Details matter, a lot. Steve Job’s obsession with the experience of opening a shipper containing an Apple product contributed a core part to the brand identity of Apple. With Ski we pioneered amongst other things a process that used a new and expensive printing process that both accommodated the square shape of the 1kg tub, and delivered crystal clear graphics. It was expensive and difficult, but the attention to the detail that could have been dismissed for cheaper more utilitarian solutions paid huge dividends in volume, and profitability albeit at skinnier margins.
Be brave & committed.
Nothing really useful will evolve from just doing the same thing as others, but just a bit better. Being different means taking risks, being brave, pushing the envelope, all those clichés that mean someone has to be brave enough to open the door to the unchartered. That takes guts, rare in todays corporate world, but around aplenty in small and medium sized businesses.
When we changed Ski 1kg to the rectangular tub, there was no way back. Over a week long factory shutdown, the old machinery for filling the round tubs was removed, and the new rectangular filling machines installed. Had the change failed, there was no way back.

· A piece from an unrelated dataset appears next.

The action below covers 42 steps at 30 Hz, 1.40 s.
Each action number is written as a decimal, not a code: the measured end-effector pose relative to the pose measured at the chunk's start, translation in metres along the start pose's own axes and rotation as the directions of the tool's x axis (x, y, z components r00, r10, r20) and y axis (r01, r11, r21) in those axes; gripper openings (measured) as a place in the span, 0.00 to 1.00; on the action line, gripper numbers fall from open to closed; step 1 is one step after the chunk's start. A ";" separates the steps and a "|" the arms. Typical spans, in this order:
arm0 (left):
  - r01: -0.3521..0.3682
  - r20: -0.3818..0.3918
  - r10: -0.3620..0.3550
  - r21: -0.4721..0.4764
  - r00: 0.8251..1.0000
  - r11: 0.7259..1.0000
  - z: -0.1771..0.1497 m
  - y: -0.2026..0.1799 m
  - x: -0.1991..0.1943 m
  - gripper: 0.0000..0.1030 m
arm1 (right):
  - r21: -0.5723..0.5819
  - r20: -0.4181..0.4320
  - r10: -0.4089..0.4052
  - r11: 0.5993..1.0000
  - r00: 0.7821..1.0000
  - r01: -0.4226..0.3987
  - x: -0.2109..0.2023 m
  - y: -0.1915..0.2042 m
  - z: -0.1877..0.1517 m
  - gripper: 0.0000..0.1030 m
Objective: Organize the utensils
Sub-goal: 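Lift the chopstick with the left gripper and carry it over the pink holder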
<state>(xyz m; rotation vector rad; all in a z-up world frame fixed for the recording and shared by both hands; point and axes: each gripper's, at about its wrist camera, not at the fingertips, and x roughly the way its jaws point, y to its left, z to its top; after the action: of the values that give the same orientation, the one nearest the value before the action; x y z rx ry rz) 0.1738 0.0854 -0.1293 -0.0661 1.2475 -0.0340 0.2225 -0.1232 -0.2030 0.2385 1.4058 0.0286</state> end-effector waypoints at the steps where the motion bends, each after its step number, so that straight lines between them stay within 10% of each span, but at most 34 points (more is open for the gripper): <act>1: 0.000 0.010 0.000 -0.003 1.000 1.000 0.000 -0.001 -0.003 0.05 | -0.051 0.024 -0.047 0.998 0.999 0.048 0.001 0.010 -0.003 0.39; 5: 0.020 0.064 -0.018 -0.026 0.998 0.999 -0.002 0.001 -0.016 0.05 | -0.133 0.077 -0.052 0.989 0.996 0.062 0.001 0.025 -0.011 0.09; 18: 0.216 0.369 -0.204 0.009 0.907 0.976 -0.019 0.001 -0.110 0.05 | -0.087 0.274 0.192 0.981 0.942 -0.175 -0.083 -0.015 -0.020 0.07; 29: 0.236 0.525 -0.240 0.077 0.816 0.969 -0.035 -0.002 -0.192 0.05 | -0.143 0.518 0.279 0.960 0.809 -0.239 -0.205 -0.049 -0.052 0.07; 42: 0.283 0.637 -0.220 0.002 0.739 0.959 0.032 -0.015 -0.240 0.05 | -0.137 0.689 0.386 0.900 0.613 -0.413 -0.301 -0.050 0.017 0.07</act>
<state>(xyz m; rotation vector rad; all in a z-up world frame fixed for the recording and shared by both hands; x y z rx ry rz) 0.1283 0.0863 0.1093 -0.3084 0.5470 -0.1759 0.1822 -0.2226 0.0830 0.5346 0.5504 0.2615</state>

The steps we took with Ski were all brave at the time. We changed the dynamics and shape of the market, a seemingly obvious step, but at the time it was sweaty palms all around.
You have to be smart.
The marketing group had some very smart people, but more than that, it was a collectively smart group. There was great collaboration and support, and the longevity of the group was substantial, which had offered the opportunity to make a few mistakes and learn from them. At a time when the average tenure of marketing personnel was about 18 months, we averaged 6 years, giving us a significant depth of market understanding and intelligence. Just as important, or perhaps more so, we had the support of the CEO of the division who was prepared to support and encourage the things we did, and I am sure his palms were sweatier than any others, although at the time it never showed. His confidence in us, and support in keeping the corporate drones at bay never wavered. Innovation is impossible without that sort of support from the top.

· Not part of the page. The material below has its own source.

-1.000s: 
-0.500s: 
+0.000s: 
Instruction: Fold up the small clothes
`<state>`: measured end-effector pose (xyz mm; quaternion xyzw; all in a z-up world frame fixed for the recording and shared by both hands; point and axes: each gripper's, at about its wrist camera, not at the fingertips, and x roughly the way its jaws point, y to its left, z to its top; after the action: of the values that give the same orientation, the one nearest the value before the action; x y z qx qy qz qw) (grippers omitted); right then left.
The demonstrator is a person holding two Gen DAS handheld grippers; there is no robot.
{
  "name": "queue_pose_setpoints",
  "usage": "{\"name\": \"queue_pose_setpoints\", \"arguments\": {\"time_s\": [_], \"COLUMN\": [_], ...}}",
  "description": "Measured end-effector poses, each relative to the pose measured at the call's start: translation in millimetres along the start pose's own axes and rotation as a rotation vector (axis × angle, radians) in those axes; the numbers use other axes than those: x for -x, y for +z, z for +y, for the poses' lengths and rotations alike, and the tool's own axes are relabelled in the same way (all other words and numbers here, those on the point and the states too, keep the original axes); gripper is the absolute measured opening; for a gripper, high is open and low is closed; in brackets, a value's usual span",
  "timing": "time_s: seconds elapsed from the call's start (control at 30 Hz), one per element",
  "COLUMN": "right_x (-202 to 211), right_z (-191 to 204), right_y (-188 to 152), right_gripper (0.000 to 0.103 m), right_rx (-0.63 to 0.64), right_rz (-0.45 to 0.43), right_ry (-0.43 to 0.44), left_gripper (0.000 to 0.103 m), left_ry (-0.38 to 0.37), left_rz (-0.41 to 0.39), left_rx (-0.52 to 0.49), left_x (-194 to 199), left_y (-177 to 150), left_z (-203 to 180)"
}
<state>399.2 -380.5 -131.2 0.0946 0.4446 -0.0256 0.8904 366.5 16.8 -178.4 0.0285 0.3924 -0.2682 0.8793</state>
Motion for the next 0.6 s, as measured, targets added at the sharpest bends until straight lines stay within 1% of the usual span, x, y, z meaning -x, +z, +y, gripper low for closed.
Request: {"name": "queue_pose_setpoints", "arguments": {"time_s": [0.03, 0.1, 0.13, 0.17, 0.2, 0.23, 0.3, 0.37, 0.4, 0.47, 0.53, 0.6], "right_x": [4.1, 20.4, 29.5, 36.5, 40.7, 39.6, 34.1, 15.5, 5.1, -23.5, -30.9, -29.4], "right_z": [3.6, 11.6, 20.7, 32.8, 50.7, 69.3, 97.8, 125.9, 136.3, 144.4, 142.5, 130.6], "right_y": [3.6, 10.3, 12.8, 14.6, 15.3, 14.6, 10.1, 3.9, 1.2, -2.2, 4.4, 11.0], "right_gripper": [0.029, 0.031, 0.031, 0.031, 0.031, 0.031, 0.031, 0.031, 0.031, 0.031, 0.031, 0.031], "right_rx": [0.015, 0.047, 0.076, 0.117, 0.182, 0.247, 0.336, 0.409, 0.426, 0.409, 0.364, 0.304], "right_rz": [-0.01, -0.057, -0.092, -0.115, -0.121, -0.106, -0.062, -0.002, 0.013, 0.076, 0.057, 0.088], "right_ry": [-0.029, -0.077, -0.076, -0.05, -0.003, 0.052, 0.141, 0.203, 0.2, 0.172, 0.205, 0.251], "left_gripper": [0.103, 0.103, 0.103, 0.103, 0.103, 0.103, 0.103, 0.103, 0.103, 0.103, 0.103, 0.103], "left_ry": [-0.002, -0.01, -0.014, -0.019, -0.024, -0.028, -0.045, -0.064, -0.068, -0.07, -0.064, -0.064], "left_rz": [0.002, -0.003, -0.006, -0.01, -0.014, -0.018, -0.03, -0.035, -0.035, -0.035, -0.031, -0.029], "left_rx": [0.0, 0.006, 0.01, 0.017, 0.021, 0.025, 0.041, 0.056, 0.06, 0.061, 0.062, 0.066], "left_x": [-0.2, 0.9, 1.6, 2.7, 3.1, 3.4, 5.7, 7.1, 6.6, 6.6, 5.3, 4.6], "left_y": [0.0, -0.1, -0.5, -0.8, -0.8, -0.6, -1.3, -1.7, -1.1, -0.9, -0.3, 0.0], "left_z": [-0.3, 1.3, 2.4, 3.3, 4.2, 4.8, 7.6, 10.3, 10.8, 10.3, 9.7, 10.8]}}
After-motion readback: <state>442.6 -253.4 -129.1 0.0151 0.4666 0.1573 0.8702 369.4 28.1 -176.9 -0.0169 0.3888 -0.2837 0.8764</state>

It is really hard to continue to succeed.
This is a warning.
If you succeed, when the applause is over and the credit appropriated, the corporate gnomes come out to play, those who do not understand the dynamics of a brand. If you go into a supermarket today, Ski is an also ran, it looks like it is back to single figure market share, a shadow of its former self we had built. The brand we developed was raped by the accountants and sycophants who killed the golden goose by greed, short ‘termism’ and stupidity, rather than continuing to nurture and invest. The temptation to do so will be strong, and it takes a CEO with brass ones to resist the siren call of the throngs and maintain the investment required.

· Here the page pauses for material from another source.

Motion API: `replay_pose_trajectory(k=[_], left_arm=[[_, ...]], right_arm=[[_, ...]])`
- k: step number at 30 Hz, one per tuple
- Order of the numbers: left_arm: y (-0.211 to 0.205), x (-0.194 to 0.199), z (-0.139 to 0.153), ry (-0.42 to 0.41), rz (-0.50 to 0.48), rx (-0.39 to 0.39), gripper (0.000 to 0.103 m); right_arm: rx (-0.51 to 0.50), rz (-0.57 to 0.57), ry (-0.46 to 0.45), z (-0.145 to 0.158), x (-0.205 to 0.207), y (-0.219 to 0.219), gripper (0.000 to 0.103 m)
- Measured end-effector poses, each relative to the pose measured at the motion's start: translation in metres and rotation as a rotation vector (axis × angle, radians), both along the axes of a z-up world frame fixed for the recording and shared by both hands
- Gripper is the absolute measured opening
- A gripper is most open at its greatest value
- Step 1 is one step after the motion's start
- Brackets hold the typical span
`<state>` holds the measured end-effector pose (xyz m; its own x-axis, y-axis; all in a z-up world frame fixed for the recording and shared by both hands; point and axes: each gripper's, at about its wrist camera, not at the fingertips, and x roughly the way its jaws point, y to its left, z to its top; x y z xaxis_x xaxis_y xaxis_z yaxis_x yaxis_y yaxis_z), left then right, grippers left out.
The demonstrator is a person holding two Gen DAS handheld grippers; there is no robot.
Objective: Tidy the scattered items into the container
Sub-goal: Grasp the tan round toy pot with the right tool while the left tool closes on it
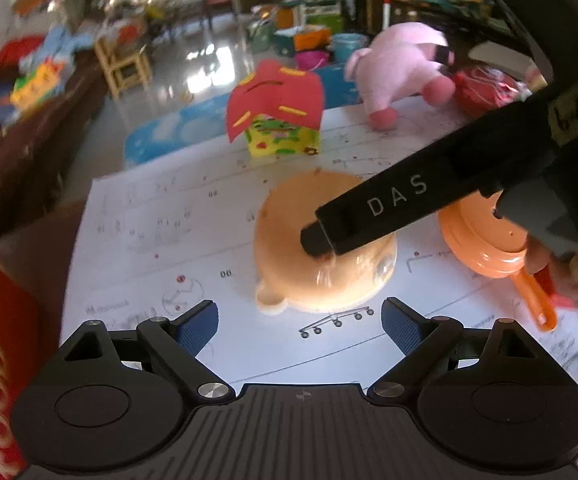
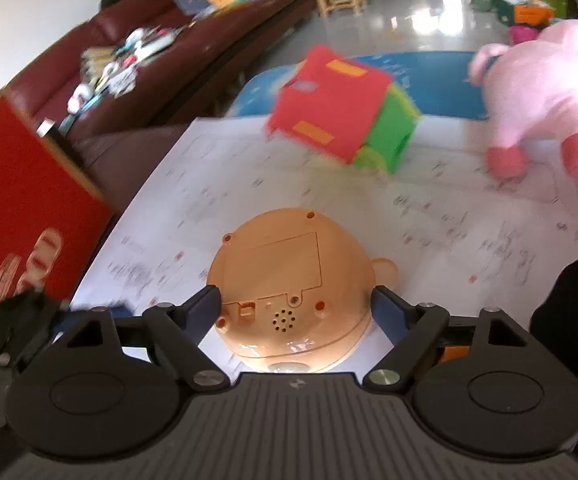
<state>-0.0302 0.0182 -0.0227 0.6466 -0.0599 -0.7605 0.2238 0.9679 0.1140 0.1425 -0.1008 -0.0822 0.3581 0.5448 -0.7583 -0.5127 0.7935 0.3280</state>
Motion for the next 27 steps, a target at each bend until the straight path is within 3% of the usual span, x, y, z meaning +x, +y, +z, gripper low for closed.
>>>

That rot had started a year or so before I was toddled off. By that time the corporate structure had changed a couple of times, and I was unable to keep the support that had enabled the success in the first place in the face of the changed structure and personnel. Unable to stay quiet in the face of the short term lure of the margins instead of continuing the investment for the long haul, I insisted on being the resident ‘Cassandra’ and ended up paying the price.
As I wrote this post I had to shake myself that it was 25 years ago.
Seems like yesterday.
A lot has changed in the marketing landscape, but the essentials remain the same.
Excellent post and great insight. I myself have been in marketing for the past 25 years with some of the world’s biggest brands nd now run my own agency. The problem with marketers today is they generally always play things safe, I have met very few marketing people or do or who are even capable of thinking out of the box.
I am sure I will be reading this again.!!
Thanks,
I am delighted that my musings scratched your brain.